During the recent OOM tree closure we noticed an alternating pattern in VM usage on releng machines: 1MB used / 1MB free / 1MB used / etc.

An xperf trace shows that these allocations come from js::gc::MapAlignedPages, via GCHelperThread::threadLoop. The code wants an allocation of 1MB aligned at 1MB, so it performs a 2MB VirtualAlloc to guarantee alignment, then frees the 2MB and performs a 1MB VirtualAlloc.

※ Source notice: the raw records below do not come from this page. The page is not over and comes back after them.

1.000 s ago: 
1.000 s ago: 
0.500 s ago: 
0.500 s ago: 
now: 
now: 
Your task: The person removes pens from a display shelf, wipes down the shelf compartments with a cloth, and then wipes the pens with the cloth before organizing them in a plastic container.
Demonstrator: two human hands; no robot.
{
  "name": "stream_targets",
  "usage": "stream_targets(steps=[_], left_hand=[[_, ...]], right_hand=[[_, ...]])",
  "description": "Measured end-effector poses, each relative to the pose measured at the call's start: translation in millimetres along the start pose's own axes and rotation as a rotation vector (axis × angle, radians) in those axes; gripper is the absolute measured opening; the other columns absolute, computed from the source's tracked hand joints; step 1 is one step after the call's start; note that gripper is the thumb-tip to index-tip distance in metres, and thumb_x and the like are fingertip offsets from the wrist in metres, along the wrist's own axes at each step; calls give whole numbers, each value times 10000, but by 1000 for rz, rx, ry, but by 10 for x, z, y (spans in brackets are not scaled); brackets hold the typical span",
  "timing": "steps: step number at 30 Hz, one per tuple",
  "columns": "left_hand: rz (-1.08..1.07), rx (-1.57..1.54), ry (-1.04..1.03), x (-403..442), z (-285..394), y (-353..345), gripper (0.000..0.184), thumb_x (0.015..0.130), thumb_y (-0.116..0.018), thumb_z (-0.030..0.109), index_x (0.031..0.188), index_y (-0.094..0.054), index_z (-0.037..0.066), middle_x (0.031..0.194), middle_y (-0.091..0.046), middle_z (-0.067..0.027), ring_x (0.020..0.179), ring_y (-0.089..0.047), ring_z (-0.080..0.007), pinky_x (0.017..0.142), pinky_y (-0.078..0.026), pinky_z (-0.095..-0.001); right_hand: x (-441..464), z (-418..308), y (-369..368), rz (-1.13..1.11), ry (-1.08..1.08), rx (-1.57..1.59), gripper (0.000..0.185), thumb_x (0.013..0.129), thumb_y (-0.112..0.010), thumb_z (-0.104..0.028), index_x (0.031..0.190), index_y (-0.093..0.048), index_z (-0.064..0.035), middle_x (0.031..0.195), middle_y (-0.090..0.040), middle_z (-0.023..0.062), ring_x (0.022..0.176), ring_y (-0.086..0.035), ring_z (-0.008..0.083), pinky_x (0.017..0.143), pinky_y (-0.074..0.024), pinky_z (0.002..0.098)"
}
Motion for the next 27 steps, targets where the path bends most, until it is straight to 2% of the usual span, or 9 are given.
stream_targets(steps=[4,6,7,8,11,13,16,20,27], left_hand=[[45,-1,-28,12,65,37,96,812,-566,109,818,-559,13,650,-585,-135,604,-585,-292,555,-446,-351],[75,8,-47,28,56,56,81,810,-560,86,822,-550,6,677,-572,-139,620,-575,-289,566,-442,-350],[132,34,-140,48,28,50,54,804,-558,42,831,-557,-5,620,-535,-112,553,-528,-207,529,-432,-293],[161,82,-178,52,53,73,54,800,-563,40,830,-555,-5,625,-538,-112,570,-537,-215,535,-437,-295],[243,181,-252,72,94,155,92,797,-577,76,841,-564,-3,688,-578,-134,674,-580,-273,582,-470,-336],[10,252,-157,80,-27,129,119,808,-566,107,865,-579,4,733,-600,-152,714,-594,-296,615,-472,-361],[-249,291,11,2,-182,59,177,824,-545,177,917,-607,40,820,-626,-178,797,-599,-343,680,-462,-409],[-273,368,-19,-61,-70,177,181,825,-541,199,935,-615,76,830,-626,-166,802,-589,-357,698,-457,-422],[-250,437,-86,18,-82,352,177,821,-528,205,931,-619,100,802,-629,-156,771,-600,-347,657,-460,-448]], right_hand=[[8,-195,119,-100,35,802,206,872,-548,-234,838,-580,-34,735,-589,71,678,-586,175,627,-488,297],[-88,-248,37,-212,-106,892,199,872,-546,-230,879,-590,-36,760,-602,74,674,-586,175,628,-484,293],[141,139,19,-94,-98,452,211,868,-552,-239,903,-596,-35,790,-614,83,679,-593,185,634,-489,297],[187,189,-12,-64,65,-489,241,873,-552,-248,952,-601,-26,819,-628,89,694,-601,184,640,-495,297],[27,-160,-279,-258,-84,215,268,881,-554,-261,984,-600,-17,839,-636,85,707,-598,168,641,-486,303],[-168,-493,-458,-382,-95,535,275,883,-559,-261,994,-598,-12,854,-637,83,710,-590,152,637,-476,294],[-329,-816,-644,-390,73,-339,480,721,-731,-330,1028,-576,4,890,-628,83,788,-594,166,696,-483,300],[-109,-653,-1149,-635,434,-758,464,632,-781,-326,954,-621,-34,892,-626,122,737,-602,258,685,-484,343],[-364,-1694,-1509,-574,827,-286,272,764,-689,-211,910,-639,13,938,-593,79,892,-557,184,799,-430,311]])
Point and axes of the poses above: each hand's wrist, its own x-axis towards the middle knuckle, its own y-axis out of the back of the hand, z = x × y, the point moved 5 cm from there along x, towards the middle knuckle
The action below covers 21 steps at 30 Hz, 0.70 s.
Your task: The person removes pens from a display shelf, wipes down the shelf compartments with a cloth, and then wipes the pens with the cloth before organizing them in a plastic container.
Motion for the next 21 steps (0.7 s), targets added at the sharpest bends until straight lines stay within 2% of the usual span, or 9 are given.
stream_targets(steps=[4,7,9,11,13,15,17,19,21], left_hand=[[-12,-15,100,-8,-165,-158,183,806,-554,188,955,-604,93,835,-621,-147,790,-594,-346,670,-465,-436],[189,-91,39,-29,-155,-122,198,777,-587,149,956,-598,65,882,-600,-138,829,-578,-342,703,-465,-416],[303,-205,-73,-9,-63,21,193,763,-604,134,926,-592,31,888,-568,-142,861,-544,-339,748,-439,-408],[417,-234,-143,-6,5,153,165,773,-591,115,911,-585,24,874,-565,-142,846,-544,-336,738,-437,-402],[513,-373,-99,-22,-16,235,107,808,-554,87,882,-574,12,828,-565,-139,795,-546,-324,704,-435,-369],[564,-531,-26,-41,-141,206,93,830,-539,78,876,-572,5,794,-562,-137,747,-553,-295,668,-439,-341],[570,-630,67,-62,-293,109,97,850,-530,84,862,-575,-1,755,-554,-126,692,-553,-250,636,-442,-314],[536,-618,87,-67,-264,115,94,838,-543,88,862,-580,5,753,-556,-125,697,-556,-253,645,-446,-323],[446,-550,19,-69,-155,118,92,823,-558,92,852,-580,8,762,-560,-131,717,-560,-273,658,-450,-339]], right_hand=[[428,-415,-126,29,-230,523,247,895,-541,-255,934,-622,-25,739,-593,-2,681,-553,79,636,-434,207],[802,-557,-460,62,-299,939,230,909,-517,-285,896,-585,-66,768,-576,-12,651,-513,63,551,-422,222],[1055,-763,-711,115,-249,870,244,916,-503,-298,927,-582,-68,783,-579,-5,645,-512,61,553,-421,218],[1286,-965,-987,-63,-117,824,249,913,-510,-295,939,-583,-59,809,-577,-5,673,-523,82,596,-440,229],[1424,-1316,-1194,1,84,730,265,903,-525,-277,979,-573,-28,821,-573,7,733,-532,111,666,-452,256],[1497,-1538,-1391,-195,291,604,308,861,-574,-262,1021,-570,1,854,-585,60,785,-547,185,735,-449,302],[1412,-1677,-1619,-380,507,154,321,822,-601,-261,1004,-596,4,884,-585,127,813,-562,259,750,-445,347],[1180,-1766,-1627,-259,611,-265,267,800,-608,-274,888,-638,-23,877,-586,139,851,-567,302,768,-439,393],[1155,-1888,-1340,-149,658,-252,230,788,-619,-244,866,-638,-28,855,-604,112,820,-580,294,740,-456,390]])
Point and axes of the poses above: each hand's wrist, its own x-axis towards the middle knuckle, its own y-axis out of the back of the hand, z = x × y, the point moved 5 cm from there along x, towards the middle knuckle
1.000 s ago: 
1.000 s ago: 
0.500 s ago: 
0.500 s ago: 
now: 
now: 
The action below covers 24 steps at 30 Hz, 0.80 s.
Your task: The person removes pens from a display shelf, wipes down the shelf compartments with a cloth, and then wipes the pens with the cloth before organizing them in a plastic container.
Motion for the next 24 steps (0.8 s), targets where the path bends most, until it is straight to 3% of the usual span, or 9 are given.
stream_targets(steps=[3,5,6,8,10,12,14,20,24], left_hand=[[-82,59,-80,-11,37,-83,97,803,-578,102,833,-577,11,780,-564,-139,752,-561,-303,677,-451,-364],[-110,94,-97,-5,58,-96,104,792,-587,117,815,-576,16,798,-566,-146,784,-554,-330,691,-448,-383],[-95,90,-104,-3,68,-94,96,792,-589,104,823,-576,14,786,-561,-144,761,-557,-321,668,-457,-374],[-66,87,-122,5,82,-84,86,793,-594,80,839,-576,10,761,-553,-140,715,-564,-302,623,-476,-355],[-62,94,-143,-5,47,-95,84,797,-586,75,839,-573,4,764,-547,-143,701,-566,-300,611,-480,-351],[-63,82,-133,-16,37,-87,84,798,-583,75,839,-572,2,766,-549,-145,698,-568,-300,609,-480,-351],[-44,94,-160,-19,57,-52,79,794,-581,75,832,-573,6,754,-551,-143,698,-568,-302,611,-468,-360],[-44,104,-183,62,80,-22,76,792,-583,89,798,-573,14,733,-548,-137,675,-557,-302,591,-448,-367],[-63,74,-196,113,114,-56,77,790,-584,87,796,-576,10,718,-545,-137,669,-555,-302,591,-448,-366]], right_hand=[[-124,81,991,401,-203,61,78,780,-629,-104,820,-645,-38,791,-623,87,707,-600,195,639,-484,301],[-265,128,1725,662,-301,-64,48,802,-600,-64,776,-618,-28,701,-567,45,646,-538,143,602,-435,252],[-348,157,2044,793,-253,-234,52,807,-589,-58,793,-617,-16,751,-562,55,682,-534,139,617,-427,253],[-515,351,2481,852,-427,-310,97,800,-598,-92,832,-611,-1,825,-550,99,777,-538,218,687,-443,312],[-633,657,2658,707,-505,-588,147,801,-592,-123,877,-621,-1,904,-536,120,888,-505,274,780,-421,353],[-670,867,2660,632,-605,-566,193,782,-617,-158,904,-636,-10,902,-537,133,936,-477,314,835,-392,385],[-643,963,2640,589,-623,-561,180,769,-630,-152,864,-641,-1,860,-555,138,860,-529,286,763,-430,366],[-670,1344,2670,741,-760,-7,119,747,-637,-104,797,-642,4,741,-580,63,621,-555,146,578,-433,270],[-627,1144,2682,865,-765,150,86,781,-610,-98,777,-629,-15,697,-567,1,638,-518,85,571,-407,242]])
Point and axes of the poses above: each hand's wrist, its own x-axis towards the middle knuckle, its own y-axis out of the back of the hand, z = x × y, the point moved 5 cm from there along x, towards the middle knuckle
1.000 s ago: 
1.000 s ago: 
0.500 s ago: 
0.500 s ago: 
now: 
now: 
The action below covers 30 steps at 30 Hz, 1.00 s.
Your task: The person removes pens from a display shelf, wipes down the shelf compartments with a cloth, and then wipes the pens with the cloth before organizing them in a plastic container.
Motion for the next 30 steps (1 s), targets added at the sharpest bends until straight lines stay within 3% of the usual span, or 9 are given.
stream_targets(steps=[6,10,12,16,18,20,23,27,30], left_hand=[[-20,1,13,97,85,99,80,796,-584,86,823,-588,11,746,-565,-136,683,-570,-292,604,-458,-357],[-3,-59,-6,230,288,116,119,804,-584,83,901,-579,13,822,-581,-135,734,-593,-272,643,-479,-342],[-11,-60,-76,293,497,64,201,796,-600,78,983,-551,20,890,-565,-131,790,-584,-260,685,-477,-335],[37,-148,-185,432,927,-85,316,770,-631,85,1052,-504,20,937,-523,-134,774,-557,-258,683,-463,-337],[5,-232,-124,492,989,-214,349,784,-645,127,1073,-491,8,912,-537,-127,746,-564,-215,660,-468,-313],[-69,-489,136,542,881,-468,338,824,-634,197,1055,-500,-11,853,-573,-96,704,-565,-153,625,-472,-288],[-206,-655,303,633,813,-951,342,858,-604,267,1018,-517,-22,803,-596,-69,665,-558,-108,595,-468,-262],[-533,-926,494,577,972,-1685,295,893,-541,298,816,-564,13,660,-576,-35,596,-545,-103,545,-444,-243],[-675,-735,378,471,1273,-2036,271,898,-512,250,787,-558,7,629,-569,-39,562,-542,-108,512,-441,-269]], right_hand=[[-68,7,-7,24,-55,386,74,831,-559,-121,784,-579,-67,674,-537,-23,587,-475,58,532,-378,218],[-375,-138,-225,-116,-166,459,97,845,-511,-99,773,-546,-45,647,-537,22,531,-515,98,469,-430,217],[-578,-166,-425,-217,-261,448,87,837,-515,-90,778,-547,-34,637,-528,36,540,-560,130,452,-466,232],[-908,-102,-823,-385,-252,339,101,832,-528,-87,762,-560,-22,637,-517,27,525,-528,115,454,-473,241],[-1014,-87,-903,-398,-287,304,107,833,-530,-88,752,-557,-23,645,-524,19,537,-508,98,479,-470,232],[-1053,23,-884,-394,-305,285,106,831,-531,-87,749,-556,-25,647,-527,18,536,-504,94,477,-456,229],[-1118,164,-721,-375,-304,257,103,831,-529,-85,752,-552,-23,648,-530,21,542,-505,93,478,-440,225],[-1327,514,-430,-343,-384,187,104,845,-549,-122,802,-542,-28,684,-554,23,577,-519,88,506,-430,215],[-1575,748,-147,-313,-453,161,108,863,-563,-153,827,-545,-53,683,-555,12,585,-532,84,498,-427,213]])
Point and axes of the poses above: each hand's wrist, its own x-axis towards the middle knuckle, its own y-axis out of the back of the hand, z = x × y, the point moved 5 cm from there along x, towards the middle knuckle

http://hg.mozilla.org/mozilla-central/file/c7cbfa315d46/js/src/gc/Memory.cpp#l55

The alignment math takes the result from the 2MB allocation and pushes it up to the next strictly-greater aligned value. But in the case where the result was already 1MB aligned, this leaves a gap of 1MB. I think we should adjust the pointer only if it wasn't already aligned.

(Away)

Reporter

Comment 1

•

11 years ago

Attached patch jsalign (obsolete) — Details — Splinter Review

Haven't tested yet. The math would be easier if we could be certain that alignment is always a power of 2.

Nathan Froyd [:froydnj]

Updated

•

11 years ago

Whiteboard: [MemShrink]

Nathan Froyd [:froydnj]

Comment 2

•

11 years ago

Why such a strict alignment?  GC tricks?

Flags: needinfo?(wmccloskey)

Benjamin Smedberg

Comment 3

•

11 years ago

AIUI, there's something about being able to look up a header from any address; I don't know if the 1MB number is merely the number we decided on. But this is definitely not a good pattern! Some other possibilities here are:

* reserve memory 32 or 64MB at a time, and then commit/free it in 1MB chunks internally
* instead of hardcoding 1MB, use the natural allocation granularity of Windows, which is 64k on x86 (see SYSTEM_INFO.dwAllocationGranularity)
* Don't use magic alignment to find the header: instead use VirtualQuery to ask Windows what the base address is of the current address and use that

Terrence Cole [:terrence]

Assignee

Comment 4

•

11 years ago

(In reply to Nathan Froyd (:froydnj) from comment #2)
> Why such a strict alignment?  GC tricks?

Correct.

(In reply to Benjamin Smedberg  [:bsmedberg] from comment #3)
> AIUI, there's something about being able to look up a header from any
> address; I don't know if the 1MB number is merely the number we decided on.
> But this is definitely not a good pattern! Some other possibilities here are:
> 
> * reserve memory 32 or 64MB at a time, and then commit/free it in 1MB chunks
> internally

B2G is already complaining about us reserving 1MiB at a time. (Note, these are at the JSRuntime granularity, so even reserving decommited at those sizes will run into trouble until we can fix JSRuntime-per-worker.)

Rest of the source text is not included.